[Your instructions] When a line contains the string "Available", it counts once; give the total of such lines in the entries below and nothing else.

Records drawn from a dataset
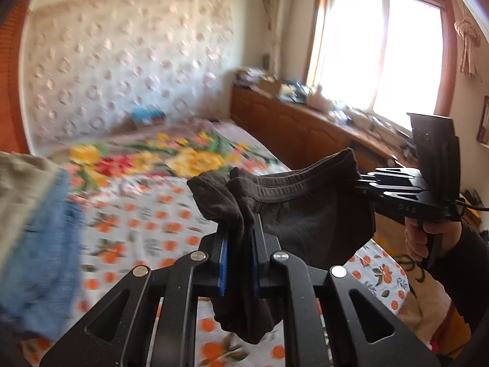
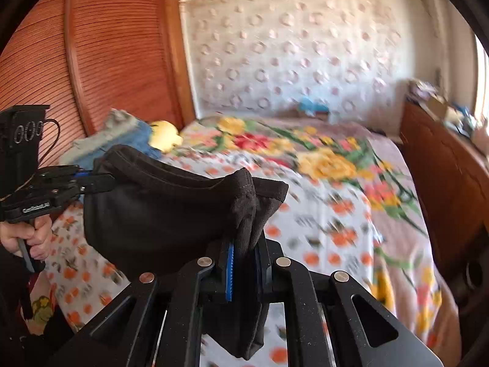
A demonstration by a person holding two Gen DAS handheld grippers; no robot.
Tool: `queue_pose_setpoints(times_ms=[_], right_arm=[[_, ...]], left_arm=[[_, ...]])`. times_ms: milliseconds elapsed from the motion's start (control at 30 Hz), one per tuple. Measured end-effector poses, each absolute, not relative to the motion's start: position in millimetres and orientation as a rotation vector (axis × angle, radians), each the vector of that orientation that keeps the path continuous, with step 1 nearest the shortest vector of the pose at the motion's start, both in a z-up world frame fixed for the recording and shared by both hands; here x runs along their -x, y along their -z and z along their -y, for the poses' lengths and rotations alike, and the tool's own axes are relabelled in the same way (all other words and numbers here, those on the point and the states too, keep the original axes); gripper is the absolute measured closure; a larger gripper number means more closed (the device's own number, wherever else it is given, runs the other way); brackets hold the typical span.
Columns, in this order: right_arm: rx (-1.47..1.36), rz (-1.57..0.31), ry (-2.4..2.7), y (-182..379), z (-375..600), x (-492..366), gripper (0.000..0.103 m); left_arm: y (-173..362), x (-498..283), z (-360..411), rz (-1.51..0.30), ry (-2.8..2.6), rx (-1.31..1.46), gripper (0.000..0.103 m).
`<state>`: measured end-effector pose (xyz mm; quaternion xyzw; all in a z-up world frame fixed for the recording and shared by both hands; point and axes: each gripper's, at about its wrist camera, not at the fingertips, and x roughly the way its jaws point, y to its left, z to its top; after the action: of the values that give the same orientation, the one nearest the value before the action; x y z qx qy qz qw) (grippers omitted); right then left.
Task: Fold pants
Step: 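Lift the folded pants with both tools and carry them toward the jeans stack, then lower the pants onto the stack of blue jeans and open both tools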
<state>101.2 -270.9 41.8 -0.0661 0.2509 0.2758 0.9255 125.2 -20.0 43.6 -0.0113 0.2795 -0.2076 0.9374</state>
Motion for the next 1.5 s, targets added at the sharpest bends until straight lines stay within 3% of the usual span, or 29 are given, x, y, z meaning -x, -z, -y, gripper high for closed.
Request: queue_pose_setpoints(times_ms=[267, 800, 1333, 1433, 1500], right_arm=[[0.247, -0.423, -0.705, -93, 172, -123, 0.093], [0.466, -0.381, -0.871, -128, 8, -242, 0.093], [0.565, -0.449, -0.957, -82, -97, -315, 0.093], [0.515, -0.477, -0.961, -70, -93, -329, 0.087], [0.462, -0.463, -0.959, -74, -88, -335, 0.078]], left_arm=[[-80, -90, -66, -0.460, 0.223, 0.076, 0.090], [-75, -95, -176, -0.413, -0.013, 0.192, 0.090], [-29, -120, -236, -0.476, -0.152, 0.263, 0.090], [-17, -126, -246, -0.515, -0.175, 0.266, 0.086], [-16, -123, -248, -0.516, -0.171, 0.267, 0.082]])
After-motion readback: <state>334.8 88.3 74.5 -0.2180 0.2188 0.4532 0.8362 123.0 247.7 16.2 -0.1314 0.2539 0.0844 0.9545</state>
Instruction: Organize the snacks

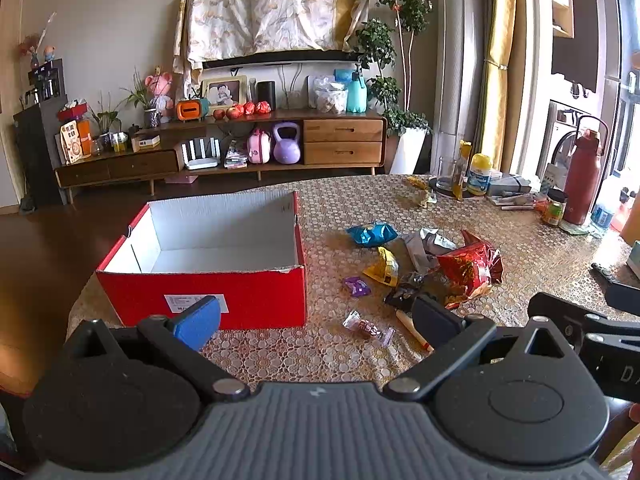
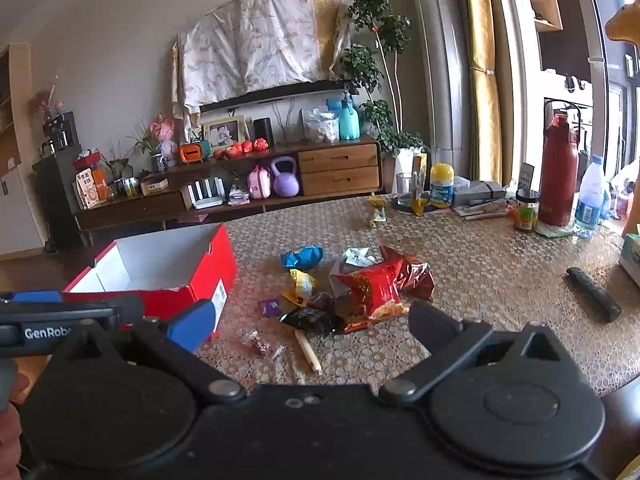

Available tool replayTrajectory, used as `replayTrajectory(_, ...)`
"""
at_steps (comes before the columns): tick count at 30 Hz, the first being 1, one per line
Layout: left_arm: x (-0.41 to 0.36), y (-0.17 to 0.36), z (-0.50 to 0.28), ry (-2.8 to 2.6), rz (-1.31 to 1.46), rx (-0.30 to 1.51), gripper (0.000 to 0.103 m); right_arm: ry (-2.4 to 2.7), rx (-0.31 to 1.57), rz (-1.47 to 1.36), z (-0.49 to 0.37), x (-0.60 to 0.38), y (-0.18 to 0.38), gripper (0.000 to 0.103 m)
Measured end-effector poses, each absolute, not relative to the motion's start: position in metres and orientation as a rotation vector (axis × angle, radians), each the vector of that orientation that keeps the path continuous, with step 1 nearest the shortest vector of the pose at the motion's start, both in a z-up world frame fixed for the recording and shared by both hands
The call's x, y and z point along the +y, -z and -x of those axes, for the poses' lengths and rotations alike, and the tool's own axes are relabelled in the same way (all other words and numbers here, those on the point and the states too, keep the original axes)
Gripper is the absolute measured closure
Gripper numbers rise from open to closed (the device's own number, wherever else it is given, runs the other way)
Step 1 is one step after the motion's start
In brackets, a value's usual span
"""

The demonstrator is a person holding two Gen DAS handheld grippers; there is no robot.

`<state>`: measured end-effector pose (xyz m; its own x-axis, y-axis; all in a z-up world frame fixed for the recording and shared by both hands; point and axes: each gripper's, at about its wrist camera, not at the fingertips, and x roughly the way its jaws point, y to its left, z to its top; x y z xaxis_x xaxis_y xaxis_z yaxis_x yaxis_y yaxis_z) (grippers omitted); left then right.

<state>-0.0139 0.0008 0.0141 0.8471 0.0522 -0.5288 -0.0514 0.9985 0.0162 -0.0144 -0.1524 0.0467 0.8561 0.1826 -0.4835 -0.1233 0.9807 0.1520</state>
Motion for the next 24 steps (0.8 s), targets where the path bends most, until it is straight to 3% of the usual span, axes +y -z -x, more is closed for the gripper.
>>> replayTrajectory(24,-0.0026,-0.0197,0.0192,-0.045,-0.004,0.541,0.0,-0.165,0.511,-0.12,0.017,-0.1527,-0.0502,0.0)
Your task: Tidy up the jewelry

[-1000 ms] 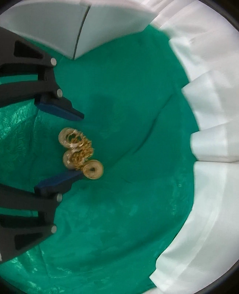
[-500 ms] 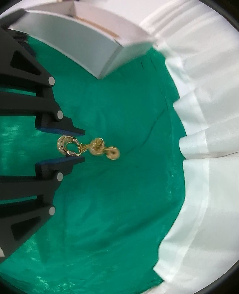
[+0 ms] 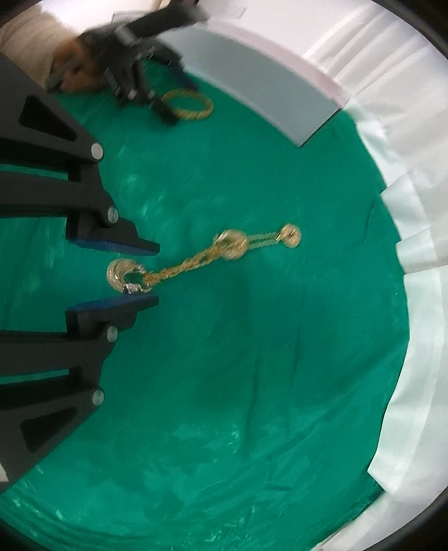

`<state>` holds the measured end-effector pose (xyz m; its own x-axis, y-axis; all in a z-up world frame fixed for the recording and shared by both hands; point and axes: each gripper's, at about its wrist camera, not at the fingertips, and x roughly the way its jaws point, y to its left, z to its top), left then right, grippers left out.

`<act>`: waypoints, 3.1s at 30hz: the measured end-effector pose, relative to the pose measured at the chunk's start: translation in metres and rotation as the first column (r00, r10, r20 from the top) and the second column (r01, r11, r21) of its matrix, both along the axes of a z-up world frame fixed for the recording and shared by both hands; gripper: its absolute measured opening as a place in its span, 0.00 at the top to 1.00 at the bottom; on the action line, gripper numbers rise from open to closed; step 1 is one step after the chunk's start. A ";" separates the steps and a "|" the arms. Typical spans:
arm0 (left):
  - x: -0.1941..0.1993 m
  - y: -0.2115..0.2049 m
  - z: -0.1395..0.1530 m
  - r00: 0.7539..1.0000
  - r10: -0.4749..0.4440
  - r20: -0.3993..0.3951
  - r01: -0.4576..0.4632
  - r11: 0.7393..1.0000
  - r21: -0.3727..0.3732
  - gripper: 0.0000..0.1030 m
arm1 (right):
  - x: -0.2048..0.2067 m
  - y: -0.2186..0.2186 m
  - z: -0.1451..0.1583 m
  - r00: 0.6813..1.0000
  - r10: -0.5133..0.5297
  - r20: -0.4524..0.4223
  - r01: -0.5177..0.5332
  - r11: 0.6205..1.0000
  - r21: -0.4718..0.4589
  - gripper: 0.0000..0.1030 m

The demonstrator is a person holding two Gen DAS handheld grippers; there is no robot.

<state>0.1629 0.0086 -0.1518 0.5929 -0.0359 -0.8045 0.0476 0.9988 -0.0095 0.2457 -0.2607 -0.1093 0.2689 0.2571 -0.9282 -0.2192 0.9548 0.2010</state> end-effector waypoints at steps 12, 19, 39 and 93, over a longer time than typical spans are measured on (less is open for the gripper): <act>-0.001 -0.001 0.001 1.000 0.001 0.000 -0.001 1.000 0.000 0.08 | 0.020 0.062 -0.014 0.957 0.224 0.184 -0.192 0.965 -0.177 0.83; -0.017 0.009 0.014 0.999 -0.034 -0.009 0.033 0.998 -0.060 0.32 | 0.002 0.041 0.045 0.960 0.118 0.254 -0.125 0.992 0.012 0.96; -0.147 0.182 0.191 0.959 0.227 0.169 -0.197 0.964 -0.178 0.32 | -0.024 0.124 0.195 0.847 0.252 0.469 -0.378 0.904 0.197 0.96; -0.114 0.249 0.146 0.729 0.682 -0.058 -0.681 0.732 0.042 0.01 | -0.039 0.374 0.104 0.780 0.569 0.260 -0.555 0.821 -0.131 0.18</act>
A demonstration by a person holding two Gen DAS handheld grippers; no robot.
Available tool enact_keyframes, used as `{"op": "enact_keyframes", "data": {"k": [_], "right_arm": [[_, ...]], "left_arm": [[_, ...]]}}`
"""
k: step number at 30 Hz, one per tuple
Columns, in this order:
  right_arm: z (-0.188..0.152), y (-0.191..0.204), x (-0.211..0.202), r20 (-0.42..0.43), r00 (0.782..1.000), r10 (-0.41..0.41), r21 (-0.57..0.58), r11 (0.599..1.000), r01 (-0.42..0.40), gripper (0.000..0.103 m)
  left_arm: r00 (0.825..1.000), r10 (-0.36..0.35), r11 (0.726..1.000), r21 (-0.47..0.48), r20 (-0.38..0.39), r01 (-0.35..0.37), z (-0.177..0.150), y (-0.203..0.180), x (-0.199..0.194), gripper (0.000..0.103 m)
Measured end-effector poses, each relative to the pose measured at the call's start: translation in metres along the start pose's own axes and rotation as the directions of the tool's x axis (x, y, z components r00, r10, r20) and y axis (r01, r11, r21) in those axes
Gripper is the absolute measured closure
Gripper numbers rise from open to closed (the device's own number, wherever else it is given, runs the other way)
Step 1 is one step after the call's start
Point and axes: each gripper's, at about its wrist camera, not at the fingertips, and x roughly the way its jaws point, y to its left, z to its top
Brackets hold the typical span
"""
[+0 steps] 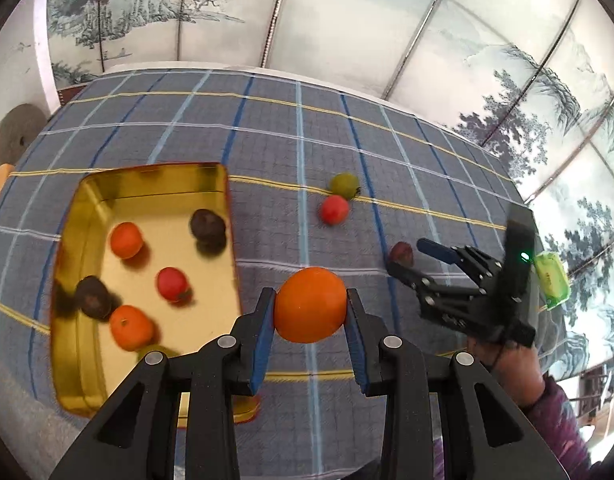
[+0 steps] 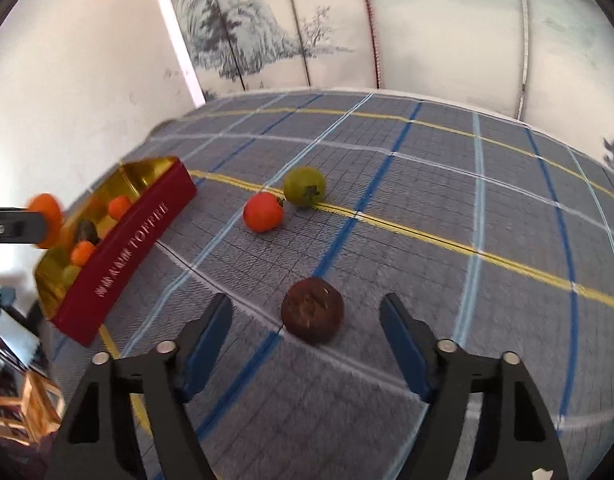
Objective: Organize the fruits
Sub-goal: 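Carry the orange toward the tin with the left tool while the right tool grasps a brown fruit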
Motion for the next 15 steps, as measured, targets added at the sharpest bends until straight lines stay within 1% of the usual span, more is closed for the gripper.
{"op": "enact_keyframes", "data": {"k": [1,2,3,4,5,7,9,10,12,15], "right_arm": [[0.000,0.000,0.005,-0.014,1.000,-0.007,-0.007,1.000,0.007,0.041],[0.000,0.001,0.011,-0.033,0.999,-0.010,-0.009,1.000,0.009,0.057],[-0.001,0.001,0.017,-0.056,0.998,-0.003,-0.008,1.000,0.002,0.068],[-0.002,0.003,0.018,-0.054,0.998,-0.016,-0.015,1.000,0.015,0.068],[-0.004,0.004,0.017,-0.058,0.998,-0.012,-0.016,1.000,0.011,0.069],[-0.009,0.005,0.010,-0.033,0.999,-0.031,-0.012,0.999,0.030,0.069],[-0.016,0.002,0.000,-0.006,0.998,-0.055,0.013,0.998,0.055,0.069],[-0.020,-0.003,-0.004,-0.001,0.998,-0.063,0.037,0.997,0.063,0.069],[-0.027,-0.013,-0.013,0.011,0.996,-0.088,0.084,0.993,0.087,0.069],[-0.030,-0.025,-0.018,0.011,0.993,-0.115,0.124,0.986,0.112,0.069]], "left_arm": [[1.000,0.010,1.000,-0.001,0.006,-0.010,-0.002,0.002,-0.002,0.068],[1.000,0.013,1.000,-0.004,0.009,-0.013,-0.004,0.005,-0.004,0.068],[1.000,0.012,1.000,-0.011,0.015,-0.012,-0.006,0.009,-0.007,0.068],[1.000,0.014,1.000,-0.024,0.027,-0.014,-0.009,0.015,-0.011,0.068],[0.999,0.021,0.999,-0.034,0.037,-0.019,-0.011,0.020,-0.014,0.068],[0.998,0.038,0.998,-0.046,0.045,-0.036,-0.016,0.032,-0.020,0.068],[0.996,0.076,0.996,-0.052,0.056,-0.073,-0.022,0.043,-0.024,0.068],[0.992,0.109,0.993,-0.046,0.060,-0.106,-0.027,0.049,-0.025,0.068],[0.989,0.138,0.990,-0.046,0.054,-0.136,-0.033,0.057,-0.024,0.068],[0.991,0.132,0.989,-0.066,0.034,-0.129,-0.042,0.069,-0.021,0.068]]}}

[The answer] 2